What needs to be done: What you return must be the complete listing, unchanged.

Input data:

════════════════════

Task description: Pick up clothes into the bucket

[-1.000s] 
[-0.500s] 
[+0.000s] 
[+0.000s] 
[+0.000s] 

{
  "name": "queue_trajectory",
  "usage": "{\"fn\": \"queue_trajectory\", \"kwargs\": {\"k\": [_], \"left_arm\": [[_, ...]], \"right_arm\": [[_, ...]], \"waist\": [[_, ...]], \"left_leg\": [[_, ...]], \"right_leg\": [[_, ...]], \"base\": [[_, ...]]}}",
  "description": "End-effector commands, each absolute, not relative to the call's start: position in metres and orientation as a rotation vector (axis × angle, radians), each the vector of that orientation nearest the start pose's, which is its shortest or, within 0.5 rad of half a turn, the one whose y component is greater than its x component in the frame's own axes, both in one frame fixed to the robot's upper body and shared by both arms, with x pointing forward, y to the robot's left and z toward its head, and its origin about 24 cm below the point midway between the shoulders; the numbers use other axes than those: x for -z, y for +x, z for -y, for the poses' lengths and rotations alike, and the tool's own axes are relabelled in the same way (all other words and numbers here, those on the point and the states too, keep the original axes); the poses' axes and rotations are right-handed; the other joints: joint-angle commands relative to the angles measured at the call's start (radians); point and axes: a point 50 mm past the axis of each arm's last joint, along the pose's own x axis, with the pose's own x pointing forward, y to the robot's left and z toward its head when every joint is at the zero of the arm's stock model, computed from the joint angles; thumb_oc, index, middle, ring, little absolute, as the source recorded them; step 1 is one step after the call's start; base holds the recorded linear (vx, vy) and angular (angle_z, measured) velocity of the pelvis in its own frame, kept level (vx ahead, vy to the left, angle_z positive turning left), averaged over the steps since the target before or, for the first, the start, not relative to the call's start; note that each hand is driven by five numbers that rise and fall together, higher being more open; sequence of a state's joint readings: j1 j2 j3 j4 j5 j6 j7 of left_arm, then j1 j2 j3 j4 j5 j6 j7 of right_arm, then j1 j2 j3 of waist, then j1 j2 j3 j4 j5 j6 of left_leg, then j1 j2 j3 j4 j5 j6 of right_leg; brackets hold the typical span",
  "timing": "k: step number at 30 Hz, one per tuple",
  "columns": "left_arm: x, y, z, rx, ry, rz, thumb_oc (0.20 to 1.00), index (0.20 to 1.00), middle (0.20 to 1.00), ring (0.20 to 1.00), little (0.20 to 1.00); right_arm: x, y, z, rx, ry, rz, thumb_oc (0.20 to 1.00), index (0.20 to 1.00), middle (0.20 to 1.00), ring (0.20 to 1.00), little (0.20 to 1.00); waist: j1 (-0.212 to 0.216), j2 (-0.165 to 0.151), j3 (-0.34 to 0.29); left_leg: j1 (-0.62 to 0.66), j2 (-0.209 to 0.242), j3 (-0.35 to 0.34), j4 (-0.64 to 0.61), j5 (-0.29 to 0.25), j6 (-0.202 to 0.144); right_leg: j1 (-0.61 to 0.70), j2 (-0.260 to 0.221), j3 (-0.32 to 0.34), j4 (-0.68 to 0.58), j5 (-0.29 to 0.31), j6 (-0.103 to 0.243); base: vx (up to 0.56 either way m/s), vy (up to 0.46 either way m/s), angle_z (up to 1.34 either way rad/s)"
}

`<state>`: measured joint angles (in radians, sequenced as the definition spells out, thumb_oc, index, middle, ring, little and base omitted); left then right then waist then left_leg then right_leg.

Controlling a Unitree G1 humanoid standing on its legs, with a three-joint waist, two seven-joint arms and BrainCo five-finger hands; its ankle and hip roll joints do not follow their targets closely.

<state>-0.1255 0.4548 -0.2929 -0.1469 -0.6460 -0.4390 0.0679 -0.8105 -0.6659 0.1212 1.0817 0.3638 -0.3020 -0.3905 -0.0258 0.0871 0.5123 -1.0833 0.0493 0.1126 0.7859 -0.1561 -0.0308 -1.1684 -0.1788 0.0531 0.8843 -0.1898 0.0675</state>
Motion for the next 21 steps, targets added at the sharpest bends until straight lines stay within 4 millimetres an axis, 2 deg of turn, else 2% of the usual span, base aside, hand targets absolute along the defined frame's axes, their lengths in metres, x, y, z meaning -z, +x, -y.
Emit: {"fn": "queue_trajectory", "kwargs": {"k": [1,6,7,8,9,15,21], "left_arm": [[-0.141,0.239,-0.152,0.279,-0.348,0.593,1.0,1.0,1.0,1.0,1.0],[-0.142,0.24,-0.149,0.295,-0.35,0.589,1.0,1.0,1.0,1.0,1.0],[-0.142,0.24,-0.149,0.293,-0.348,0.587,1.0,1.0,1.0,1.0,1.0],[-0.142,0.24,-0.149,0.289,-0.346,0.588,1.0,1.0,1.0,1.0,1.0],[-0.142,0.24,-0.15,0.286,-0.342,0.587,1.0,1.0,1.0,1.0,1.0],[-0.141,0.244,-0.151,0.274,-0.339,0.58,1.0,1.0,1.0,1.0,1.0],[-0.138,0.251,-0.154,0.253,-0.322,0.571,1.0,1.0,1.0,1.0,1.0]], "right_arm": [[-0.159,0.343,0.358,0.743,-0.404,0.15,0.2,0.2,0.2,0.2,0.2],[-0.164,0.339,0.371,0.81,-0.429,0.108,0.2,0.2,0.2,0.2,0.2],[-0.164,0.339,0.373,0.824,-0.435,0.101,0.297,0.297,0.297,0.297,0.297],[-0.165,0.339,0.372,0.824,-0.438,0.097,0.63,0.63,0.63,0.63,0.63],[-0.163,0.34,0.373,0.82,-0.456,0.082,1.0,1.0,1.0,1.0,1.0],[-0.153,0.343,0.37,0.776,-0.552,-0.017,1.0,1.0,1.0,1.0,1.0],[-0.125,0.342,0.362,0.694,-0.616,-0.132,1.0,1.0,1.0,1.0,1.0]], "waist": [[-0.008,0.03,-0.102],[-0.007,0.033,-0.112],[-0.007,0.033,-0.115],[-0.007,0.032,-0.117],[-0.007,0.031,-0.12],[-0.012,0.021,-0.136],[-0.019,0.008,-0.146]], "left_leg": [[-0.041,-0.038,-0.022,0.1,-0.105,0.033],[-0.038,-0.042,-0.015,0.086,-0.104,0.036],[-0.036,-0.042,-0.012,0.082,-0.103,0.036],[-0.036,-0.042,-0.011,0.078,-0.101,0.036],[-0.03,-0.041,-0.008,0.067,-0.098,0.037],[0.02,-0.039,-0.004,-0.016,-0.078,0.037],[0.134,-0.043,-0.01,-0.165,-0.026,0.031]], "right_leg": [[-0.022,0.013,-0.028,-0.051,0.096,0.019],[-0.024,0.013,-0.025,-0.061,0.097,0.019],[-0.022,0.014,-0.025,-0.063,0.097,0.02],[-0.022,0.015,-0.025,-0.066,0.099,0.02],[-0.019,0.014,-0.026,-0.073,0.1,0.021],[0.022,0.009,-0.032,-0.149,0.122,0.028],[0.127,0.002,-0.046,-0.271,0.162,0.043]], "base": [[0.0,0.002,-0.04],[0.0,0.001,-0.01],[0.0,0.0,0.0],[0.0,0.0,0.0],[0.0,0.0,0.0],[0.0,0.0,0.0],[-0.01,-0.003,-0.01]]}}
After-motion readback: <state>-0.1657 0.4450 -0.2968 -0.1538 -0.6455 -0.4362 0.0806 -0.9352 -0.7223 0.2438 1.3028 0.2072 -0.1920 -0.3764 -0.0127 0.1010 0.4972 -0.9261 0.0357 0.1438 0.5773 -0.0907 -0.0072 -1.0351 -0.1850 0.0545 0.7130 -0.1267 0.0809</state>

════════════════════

Solution to the exercise:
Task description: Pick up clothes into the bucket

[-1.000s] 
[-0.500s] 
[+0.000s] 
[+0.000s] 
[+0.000s] 

{
  "name": "queue_trajectory",
  "usage": "{\"fn\": \"queue_trajectory\", \"kwargs\": {\"k\": [_], \"left_arm\": [[_, ...]], \"right_arm\": [[_, ...]], \"waist\": [[_, ...]], \"left_leg\": [[_, ...]], \"right_leg\": [[_, ...]], \"base\": [[_, ...]]}}",
  "description": "End-effector commands, each absolute, not relative to the call's start: position in metres and orientation as a rotation vector (axis × angle, radians), each the vector of that orientation nearest the start pose's, which is its shortest or, within 0.5 rad of half a turn, the one whose y component is greater than its x component in the frame's own axes, both in one frame fixed to the robot's upper body and shared by both arms, with x pointing forward, y to the robot's left and z toward its head, and its origin about 24 cm below the point midway between the shoulders; the numbers use other axes than those: x for -z, y for +x, z for -y, for the poses' lengths and rotations alike, and the tool's own axes are relabelled in the same way (all other words and numbers here, those on the point and the states too, keep the original axes); the poses' axes and rotations are right-handed; the other joints: joint-angle commands relative to the angles measured at the call's start (radians); point and axes: a point 50 mm past the axis of each arm's last joint, along the pose's own x axis, with the pose's own x pointing forward, y to the robot's left and z toward its head when every joint is at the zero of the arm's stock model, computed from the joint angles; thumb_oc, index, middle, ring, little absolute, as the source recorded them; step 1 is one step after the call's start; base holds the recorded linear (vx, vy) and angular (angle_z, measured) velocity of the pelvis in its own frame, kept level (vx ahead, vy to the left, angle_z positive turning left), averaged over the steps since the target before or, for the first, the start, not relative to the call's start; note that each hand is driven by five numbers that rise and fall together, higher being more open; sequence of a state's joint readings: j1 j2 j3 j4 j5 j6 j7 of left_arm, then j1 j2 j3 j4 j5 j6 j7 of right_arm, then j1 j2 j3 of waist, then j1 j2 j3 j4 j5 j6 of left_leg, then j1 j2 j3 j4 j5 j6 of right_leg; brackets hold the typical span",
  "timing": "k: step number at 30 Hz, one per tuple",
  "columns": "left_arm: x, y, z, rx, ry, rz, thumb_oc (0.20 to 1.00), index (0.20 to 1.00), middle (0.20 to 1.00), ring (0.20 to 1.00), little (0.20 to 1.00); right_arm: x, y, z, rx, ry, rz, thumb_oc (0.20 to 1.00), index (0.20 to 1.00), middle (0.20 to 1.00), ring (0.20 to 1.00), little (0.20 to 1.00); waist: j1 (-0.212 to 0.216), j2 (-0.165 to 0.151), j3 (-0.34 to 0.29); left_leg: j1 (-0.62 to 0.66), j2 (-0.209 to 0.242), j3 (-0.35 to 0.34), j4 (-0.64 to 0.61), j5 (-0.29 to 0.25), j6 (-0.202 to 0.144); right_leg: j1 (-0.61 to 0.70), j2 (-0.260 to 0.221), j3 (-0.32 to 0.34), j4 (-0.68 to 0.58), j5 (-0.29 to 0.31), j6 (-0.103 to 0.243); base: vx (up to 0.56 either way m/s), vy (up to 0.46 either way m/s), angle_z (up to 1.34 either way rad/s)"
}

`<state>`: measured joint angles (in radians, sequenced as the definition spells out, thumb_oc, index, middle, ring, little and base omitted); left then right then waist then left_leg then right_leg.

Controlling a Unitree G1 humanoid standing on its legs, with a three-joint waist, two seven-joint arms and BrainCo five-finger hands; its ankle and hip roll joints do not follow their targets closely.

<state>-0.1255 0.4548 -0.2929 -0.1469 -0.6460 -0.4390 0.0679 -0.8105 -0.6659 0.1212 1.0817 0.3638 -0.3020 -0.3905 -0.0258 0.0871 0.5123 -1.0833 0.0493 0.1126 0.7859 -0.1561 -0.0308 -1.1684 -0.1788 0.0531 0.8843 -0.1898 0.0675</state>
Motion for the next 21 steps, targets added at the sharpest bends until straight lines stay within 4 millimetres an axis, 2 deg of turn, else 2% of the usual span, base aside, hand targets absolute along the defined frame's axes, their lengths in metres, x, y, z meaning -z, +x, -y.
Emit: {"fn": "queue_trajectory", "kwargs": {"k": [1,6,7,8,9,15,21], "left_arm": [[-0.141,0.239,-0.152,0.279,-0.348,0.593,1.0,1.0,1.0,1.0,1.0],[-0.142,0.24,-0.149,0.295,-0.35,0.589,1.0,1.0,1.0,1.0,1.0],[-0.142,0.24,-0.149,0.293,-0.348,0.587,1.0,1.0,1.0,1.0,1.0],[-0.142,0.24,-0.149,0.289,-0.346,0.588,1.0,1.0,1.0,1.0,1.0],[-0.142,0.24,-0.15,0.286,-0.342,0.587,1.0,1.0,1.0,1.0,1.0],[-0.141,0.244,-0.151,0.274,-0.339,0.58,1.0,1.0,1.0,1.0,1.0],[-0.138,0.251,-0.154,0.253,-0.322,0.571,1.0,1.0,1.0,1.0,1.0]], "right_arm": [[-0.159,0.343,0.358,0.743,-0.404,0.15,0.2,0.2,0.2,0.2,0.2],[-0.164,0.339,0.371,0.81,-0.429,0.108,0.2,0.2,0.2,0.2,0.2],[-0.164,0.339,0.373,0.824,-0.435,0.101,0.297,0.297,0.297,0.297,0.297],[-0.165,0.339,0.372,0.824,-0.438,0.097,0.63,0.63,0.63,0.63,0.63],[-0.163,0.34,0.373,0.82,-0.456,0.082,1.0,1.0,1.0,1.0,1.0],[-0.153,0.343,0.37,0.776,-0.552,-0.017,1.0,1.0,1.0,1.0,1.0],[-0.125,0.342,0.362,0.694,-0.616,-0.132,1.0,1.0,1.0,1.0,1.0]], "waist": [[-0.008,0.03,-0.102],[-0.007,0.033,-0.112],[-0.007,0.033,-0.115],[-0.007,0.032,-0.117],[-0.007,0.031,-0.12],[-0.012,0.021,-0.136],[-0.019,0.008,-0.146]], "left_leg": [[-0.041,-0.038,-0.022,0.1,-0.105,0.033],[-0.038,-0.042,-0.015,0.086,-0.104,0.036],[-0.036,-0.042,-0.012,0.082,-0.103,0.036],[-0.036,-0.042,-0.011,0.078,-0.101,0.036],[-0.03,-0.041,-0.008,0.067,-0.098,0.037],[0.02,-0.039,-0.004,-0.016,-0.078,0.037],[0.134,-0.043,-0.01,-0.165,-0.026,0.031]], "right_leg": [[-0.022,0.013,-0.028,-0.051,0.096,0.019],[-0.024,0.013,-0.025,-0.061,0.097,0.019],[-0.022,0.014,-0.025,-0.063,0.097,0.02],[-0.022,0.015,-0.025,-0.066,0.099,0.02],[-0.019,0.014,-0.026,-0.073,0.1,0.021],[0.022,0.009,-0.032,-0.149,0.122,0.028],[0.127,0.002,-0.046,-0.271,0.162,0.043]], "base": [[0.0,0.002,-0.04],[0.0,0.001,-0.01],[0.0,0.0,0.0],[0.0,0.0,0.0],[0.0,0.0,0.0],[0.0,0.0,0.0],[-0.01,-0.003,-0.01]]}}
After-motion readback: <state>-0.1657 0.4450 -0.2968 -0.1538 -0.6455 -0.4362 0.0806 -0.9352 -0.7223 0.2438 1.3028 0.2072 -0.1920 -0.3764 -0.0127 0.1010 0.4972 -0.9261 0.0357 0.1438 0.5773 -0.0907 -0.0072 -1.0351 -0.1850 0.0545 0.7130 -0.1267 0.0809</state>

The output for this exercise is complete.